[PATCH bpf-next 1/6] bpf: introduce BPF_PROG_TYPE_FILE_FILTER

All of lore.kernel.org
 help / color / mirror / Atom feed

From: Alexei Starovoitov <ast@kernel.org>
To: "David S . Miller" <davem@davemloft.net>
Cc: <daniel@iogearbox.net>, <luto@amacapital.net>,
	<viro@zeniv.linux.org.uk>, <netdev@vger.kernel.org>,
	<linux-kernel@vger.kernel.org>, <kernel-team@fb.com>
Subject: [PATCH bpf-next 1/6] bpf: introduce BPF_PROG_TYPE_FILE_FILTER
Date: Wed, 3 Oct 2018 19:57:45 -0700	[thread overview]
Message-ID: <20181004025750.498303-2-ast@kernel.org> (raw)
In-Reply-To: <20181004025750.498303-1-ast@kernel.org>

Similar to networking sandboxing programs and cgroup-v2 based hooks
(BPF_CGROUP_INET_[INGRESS|EGRESS,] BPF_CGROUP_INET[4|6]_[BIND|CONNECT], etc)
introduce basic per-container sandboxing for file access via
new BPF_PROG_TYPE_FILE_FILTER program type that attaches after
security_file_open() LSM hook and works as additional file_open filter.
The new cgroup bpf hook is called BPF_CGROUP_FILE_OPEN.
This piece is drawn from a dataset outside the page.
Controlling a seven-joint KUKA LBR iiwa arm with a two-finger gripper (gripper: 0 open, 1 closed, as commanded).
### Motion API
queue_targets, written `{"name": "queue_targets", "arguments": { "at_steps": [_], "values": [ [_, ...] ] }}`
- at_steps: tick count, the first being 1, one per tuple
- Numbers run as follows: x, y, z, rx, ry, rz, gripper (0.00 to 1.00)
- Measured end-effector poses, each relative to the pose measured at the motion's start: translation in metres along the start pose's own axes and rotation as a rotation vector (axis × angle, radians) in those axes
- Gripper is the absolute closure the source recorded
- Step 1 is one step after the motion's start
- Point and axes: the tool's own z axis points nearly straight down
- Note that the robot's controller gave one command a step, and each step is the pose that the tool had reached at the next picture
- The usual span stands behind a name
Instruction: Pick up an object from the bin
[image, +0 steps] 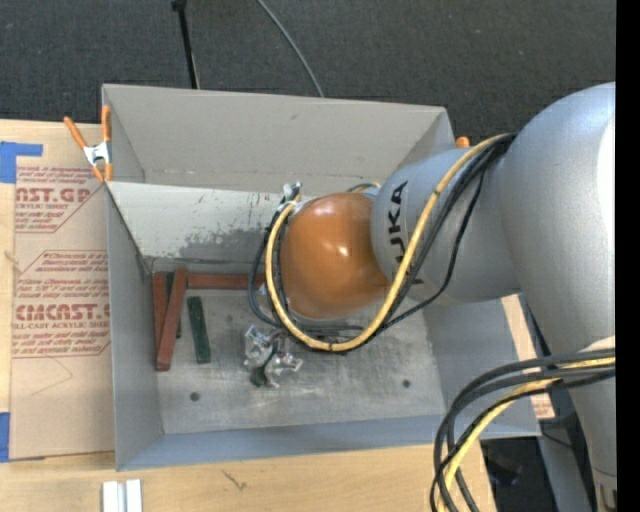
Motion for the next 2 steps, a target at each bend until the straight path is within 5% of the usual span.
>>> {"name": "queue_targets", "arguments": {
  "at_steps": [2],
  "values": [
    [0.0016,0.0014,-0.0053,-0.008,0.016,-0.001,1.00]
  ]
}}
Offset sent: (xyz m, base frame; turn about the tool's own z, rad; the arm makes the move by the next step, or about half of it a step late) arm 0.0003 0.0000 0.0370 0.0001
Just like other cgroup-bpf programs new BPF_PROG_TYPE_FILE_FILTER type
is only available to root.

This program type has access to single argument 'struct bpf_file_info'
that contains standard sys_stat fields:
struct bpf_file_info {
        __u64 inode;
        __u32 dev_major;
        __u32 dev_minor;
        __u32 fs_magic;
        __u32 mnt_id;
        __u32 nlink;
        __u32 mode;     /* file mode S_ISDIR, S_ISLNK, 0755, etc */
        __u32 flags;    /* open flags O_RDWR, O_CREAT, etc */
};
Other file attributes can be added in the future to the end of this struct
without breaking bpf programs.

For debugging introduce bpf_get_file_path() helper that returns
NUL-terminated full path of the file. It should never be used for sandboxing.

Use cases:
- disallow certain FS types within containers (fs_magic == CGROUP2_SUPER_MAGIC)
- restrict permissions in particular mount (mnt_id == X && (flags & O_RDWR))
- disallow access to hard linked sensitive files (nlink > 1 && mode == 0700)
- disallow access to world writeable files (mode == 0..7)
- disallow access to given set of files (dev_major == X && dev_minor == Y && inode == Z)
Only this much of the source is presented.